### WHAT YOU NEED TO DO
Output consists of the line that contains "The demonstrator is" plus every later line of the material below, each one duplicated exactly.

——————

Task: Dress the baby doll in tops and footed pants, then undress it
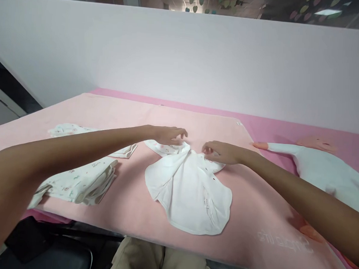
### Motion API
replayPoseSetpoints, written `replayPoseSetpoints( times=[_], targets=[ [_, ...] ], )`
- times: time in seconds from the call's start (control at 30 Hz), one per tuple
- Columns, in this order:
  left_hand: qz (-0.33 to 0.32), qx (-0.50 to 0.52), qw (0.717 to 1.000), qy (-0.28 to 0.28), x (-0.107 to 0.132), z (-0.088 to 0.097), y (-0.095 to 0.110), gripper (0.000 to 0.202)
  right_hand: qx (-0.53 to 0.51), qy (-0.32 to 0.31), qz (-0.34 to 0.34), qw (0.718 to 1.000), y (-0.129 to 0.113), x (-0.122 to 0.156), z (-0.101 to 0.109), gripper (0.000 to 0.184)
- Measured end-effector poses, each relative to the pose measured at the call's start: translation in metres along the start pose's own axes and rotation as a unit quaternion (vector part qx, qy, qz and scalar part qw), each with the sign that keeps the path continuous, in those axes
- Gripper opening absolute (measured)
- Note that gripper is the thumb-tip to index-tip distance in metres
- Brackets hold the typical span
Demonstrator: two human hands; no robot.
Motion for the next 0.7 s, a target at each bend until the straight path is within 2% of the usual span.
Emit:
replayPoseSetpoints(
  times=[0.1, 0.17, 0.23, 0.33, 0.47, 0.57, 0.63, 0.7],
  targets=[
    [0.095, 0.018, 0.995, 0.0, 0.04, -0.007, -0.038, 0.068, -0.03, 0.039, -0.061, 0.997, 0.026, 0.039, -0.01, 0.048],
    [0.117, 0.008, 0.993, -0.001, 0.058, -0.011, -0.058, 0.06, -0.002, 0.046, -0.075, 0.996, 0.04, 0.053, -0.016, 0.051],
    [0.117, -0.005, 0.993, -0.005, 0.067, -0.013, -0.07, 0.049, 0.019, 0.047, -0.063, 0.997, 0.048, 0.061, -0.021, 0.054],
    [0.135, 0.01, 0.991, -0.018, 0.078, -0.012, -0.075, 0.043, -0.026, 0.073, -0.078, 0.994, 0.055, 0.077, -0.02, 0.057],
    [0.202, 0.037, 0.979, 0.002, 0.096, -0.005, -0.079, 0.044, -0.093, 0.084, -0.166, 0.978, 0.08, 0.114, -0.01, 0.059],
    [0.233, 0.015, 0.972, 0.028, 0.104, 0.001, -0.083, 0.04, -0.088, 0.07, -0.245, 0.963, 0.115, 0.136, -0.009, 0.054],
    [0.259, -0.021, 0.965, 0.043, 0.105, 0.003, -0.084, 0.036, -0.065, 0.057, -0.27, 0.959, 0.131, 0.141, -0.013, 0.05],
    [0.288, -0.07, 0.953, 0.067, 0.105, 0.002, -0.078, 0.03, -0.021, 0.118, -0.279, 0.953, 0.131, 0.142, -0.021, 0.043]
  ],
)
Point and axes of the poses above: each hand's wrist, its own x-axis away from the middle knuckle, its own z-axis out of the back of the hand, y = z × x, the point moved 1 cm from there along -x, towards the middle knuckle, and after that the axes turned 6 degrees about -y, right-handed, at the moved point
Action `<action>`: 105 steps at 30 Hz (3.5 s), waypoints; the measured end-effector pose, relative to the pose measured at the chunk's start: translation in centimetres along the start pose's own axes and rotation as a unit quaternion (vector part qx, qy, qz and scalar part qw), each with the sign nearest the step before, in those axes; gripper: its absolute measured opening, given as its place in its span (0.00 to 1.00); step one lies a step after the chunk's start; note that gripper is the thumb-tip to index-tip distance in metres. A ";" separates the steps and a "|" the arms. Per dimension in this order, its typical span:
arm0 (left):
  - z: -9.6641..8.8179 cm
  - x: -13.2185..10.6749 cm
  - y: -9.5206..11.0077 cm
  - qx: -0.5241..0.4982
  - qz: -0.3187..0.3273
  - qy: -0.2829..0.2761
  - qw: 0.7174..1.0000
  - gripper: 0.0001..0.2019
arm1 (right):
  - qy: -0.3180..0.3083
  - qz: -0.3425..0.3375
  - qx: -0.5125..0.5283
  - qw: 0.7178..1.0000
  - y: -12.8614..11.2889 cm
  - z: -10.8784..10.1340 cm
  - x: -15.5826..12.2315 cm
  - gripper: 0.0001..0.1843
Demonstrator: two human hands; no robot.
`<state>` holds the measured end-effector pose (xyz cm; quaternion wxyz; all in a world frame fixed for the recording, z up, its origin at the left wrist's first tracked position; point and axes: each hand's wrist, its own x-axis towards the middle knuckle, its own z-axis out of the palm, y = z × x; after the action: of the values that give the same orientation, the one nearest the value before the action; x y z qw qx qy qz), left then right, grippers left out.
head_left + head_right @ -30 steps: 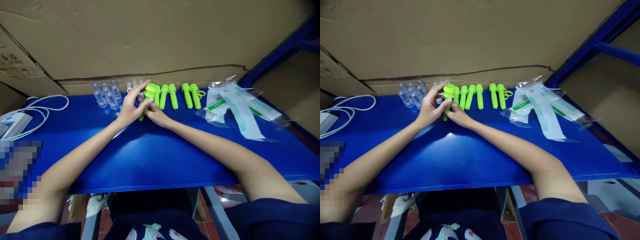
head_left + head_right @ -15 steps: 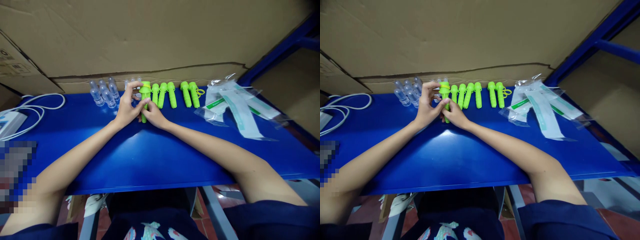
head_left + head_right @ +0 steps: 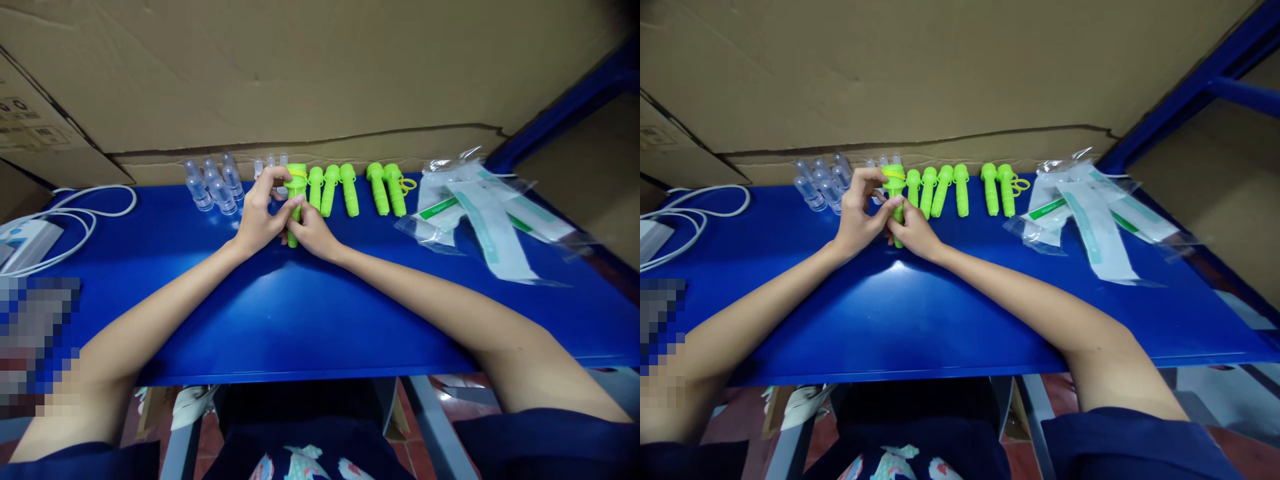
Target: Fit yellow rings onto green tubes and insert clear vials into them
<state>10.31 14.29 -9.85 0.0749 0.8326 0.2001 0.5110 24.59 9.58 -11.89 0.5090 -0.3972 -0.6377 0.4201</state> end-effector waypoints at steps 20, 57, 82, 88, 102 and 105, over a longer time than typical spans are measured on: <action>-4.5 3.0 0.3 0.239 0.023 -0.070 0.968 0.16 | 0.090 0.029 -0.066 0.993 -1.4 0.3 -0.7 0.08; -2.8 2.4 -0.5 0.161 0.051 -0.047 0.984 0.15 | 0.123 0.006 -0.110 0.986 -1.5 0.3 -1.2 0.09; -4.1 3.4 0.2 0.178 0.057 -0.115 0.976 0.14 | 0.112 0.080 -0.037 0.990 -1.8 0.3 -0.8 0.09; -4.1 3.3 -0.7 0.167 0.050 -0.075 0.982 0.13 | 0.119 0.096 -0.030 0.988 -1.9 0.3 -0.6 0.08; -4.0 4.3 3.7 0.100 -0.217 -0.176 0.955 0.17 | 0.083 0.017 0.100 0.991 -1.1 0.5 -0.7 0.33; -3.9 4.1 3.2 0.091 -0.190 -0.168 0.963 0.18 | 0.103 0.017 0.099 0.990 -1.3 0.5 -0.7 0.29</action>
<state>9.29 12.77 -3.63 0.1269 0.8564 0.3852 0.3195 24.11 8.46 -10.98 0.6014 -0.3966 -0.5309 0.4463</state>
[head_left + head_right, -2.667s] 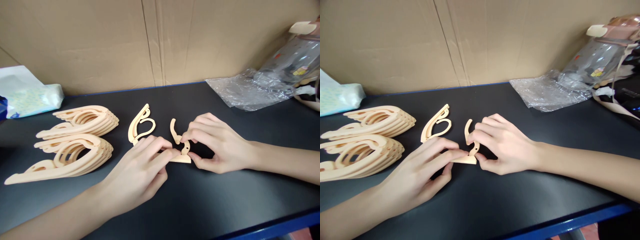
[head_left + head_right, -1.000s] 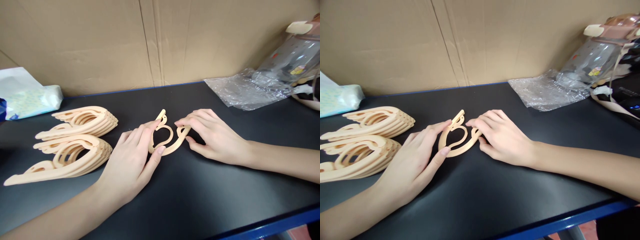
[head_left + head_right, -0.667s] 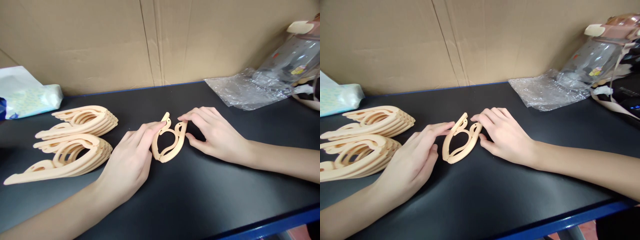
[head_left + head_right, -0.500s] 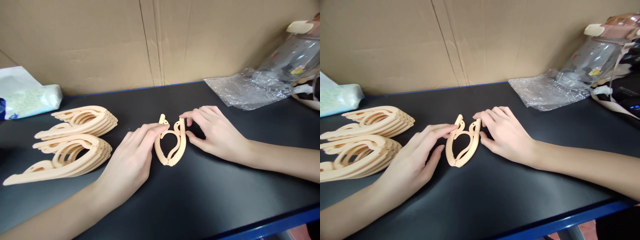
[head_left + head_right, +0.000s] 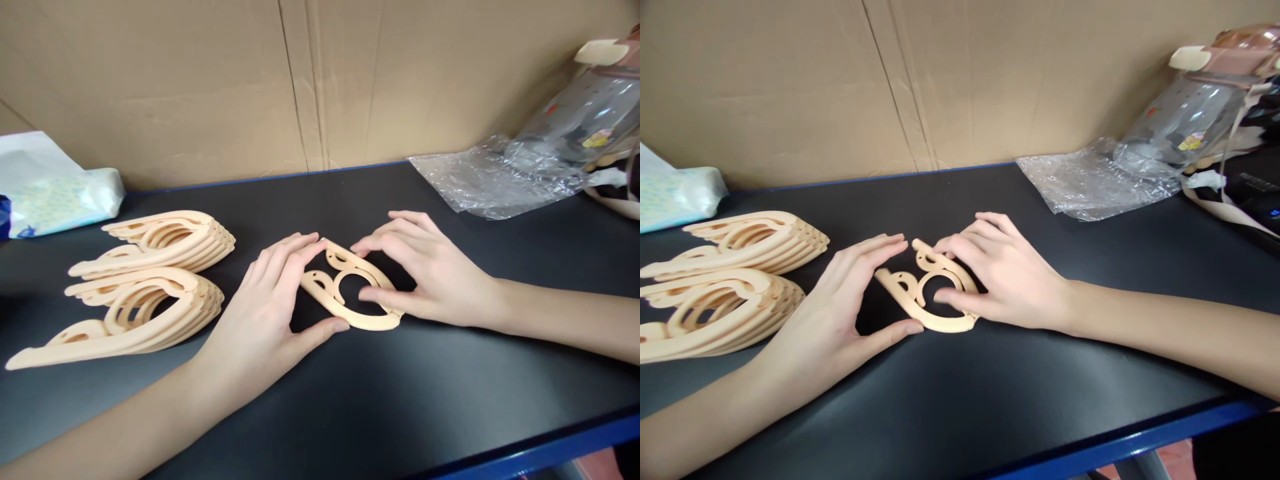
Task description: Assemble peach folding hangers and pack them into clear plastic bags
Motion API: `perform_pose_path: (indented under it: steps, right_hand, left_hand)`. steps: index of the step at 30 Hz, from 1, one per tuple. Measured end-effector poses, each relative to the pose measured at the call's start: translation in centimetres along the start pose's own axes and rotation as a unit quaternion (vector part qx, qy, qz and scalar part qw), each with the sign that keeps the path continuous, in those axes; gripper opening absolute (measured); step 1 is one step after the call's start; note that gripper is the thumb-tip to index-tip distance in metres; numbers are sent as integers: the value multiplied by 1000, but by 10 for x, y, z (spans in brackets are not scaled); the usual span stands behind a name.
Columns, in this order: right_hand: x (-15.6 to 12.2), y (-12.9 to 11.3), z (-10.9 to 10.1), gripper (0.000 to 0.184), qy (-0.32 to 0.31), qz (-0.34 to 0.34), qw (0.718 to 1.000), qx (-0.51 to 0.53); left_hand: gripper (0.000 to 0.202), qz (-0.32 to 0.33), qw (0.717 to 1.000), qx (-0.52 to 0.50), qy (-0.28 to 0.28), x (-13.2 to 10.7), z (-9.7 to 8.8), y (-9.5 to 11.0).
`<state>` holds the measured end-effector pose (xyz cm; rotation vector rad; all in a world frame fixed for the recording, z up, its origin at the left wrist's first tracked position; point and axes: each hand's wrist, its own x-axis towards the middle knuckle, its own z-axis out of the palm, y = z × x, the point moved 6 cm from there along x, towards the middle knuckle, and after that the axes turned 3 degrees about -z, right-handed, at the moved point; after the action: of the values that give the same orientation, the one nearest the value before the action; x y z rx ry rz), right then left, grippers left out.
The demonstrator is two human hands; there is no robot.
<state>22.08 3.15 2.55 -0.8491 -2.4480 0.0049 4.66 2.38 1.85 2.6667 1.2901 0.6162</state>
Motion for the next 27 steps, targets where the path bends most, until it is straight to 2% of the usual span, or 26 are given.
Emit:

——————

### SOLUTION TO THIS PROBLEM
The demonstrator is two human hands; there is no robot.
<state>22.08 3.15 2.55 -0.8491 -2.4480 0.0049 4.66 2.38 1.85 2.6667 1.2901 0.6162</state>
Motion for the next 27 steps, targets where the path bends most, until it is straight to 2% of the usual span, or 26 are given.
Emit:

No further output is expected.